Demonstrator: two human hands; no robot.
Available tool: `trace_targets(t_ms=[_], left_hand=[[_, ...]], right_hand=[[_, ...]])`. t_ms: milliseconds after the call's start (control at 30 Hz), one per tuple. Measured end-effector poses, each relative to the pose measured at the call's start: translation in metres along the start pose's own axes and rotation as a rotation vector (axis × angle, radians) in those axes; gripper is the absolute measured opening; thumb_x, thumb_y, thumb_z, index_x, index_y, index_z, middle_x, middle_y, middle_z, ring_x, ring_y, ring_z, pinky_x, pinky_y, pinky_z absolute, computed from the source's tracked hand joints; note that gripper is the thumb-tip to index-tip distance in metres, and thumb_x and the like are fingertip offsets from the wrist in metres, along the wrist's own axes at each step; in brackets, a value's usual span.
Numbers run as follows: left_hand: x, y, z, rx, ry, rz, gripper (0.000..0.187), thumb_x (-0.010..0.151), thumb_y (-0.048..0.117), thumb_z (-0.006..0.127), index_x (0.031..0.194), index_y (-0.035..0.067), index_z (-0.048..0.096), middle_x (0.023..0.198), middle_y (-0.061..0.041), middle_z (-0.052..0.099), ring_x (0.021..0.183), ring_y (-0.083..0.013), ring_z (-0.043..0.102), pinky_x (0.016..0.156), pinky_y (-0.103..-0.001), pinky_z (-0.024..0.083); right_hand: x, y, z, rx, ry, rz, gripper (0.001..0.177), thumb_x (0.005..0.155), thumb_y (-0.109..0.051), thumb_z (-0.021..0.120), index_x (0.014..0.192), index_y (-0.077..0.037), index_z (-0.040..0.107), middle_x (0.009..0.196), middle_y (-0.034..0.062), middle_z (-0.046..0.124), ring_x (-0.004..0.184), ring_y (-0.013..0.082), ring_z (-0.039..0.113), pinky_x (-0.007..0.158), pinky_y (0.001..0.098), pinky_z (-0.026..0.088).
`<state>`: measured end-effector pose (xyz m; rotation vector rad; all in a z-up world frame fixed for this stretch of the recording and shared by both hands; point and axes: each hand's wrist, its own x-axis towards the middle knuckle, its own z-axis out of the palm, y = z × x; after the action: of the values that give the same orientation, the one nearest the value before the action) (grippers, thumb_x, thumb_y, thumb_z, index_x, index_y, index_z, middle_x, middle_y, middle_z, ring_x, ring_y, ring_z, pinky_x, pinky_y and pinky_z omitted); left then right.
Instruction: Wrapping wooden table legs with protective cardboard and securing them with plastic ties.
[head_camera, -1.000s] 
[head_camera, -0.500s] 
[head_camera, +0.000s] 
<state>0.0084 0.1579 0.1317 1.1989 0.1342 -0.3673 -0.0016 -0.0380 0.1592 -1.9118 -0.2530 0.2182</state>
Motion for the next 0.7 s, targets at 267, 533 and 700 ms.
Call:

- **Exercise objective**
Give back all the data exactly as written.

- **Answer to this task**
Demonstrator: two human hands; no robot.
Available tool: `trace_targets(t_ms=[_], left_hand=[[_, ...]], right_hand=[[_, ...]])`. t_ms: milliseconds after the call's start (control at 30 Hz), one per tuple. Measured end-effector poses, each relative to the pose measured at the call's start: translation in metres along the start pose's own axes and rotation as a rotation vector (axis × angle, radians) in those axes; gripper is the absolute measured opening; thumb_x, thumb_y, thumb_z, index_x, index_y, index_z, middle_x, middle_y, middle_z, ring_x, ring_y, ring_z, pinky_x, pinky_y, pinky_z absolute, computed from the source's tracked hand joints; note that gripper is the thumb-tip to index-tip distance in metres, and thumb_x and the like are fingertip offsets from the wrist in metres, along the wrist's own axes at each step; in brackets, a value's usual span.
Numbers run as follows: left_hand: x, y, z, rx, ry, rz, gripper (0.000..0.187), thumb_x (-0.010..0.151), thumb_y (-0.048..0.117), thumb_z (-0.006..0.127), index_x (0.031..0.194), index_y (-0.035..0.067), index_z (-0.048..0.096), middle_x (0.023..0.198), middle_y (-0.061..0.041), middle_z (-0.052..0.099), ring_x (0.021..0.183), ring_y (-0.083..0.013), ring_z (-0.043..0.102), pinky_x (0.016..0.156), pinky_y (-0.103..-0.001), pinky_z (-0.024..0.083); right_hand: x, y, z, rx, ry, rz, gripper (0.001..0.177), thumb_x (0.005..0.155), thumb_y (-0.109..0.051), thumb_z (-0.021..0.120), index_x (0.014..0.192), index_y (-0.077..0.037), index_z (-0.040..0.107), middle_x (0.009..0.196), middle_y (-0.034..0.062), middle_z (-0.046..0.124), ring_x (-0.004..0.184), ring_y (-0.013..0.082), ring_z (-0.039..0.113), pinky_x (-0.007..0.158), pinky_y (0.001..0.098), pinky_z (-0.026..0.088).
`<state>`: measured end-effector pose (xyz m; rotation vector rad; all in a z-up world frame fixed for this stretch of the recording and shared by both hands; point and axes: each hand's wrist, its own x-axis towards the middle knuckle, its own z-axis out of the palm, y = z × x; after the action: of the values that give the same orientation, the one nearest the value before the action) (grippers, thumb_x, thumb_y, thumb_z, index_x, index_y, index_z, middle_x, middle_y, middle_z, ring_x, ring_y, ring_z, pinky_x, pinky_y and pinky_z omitted); left then right.
Instruction: Wrapping wooden table legs with protective cardboard and securing them with plastic ties.
[head_camera, -1.000s] 
[head_camera, -0.500s] 
[head_camera, +0.000s] 
<state>0.0084 0.1579 0.1317 1.1989 0.1342 -0.3673 -0.0016 -0.0380 0.1592 -1.9118 -0.2530 0.2182</state>
Motion for the next 0.7 s, targets at 267, 533 and 700 ms.
Call:

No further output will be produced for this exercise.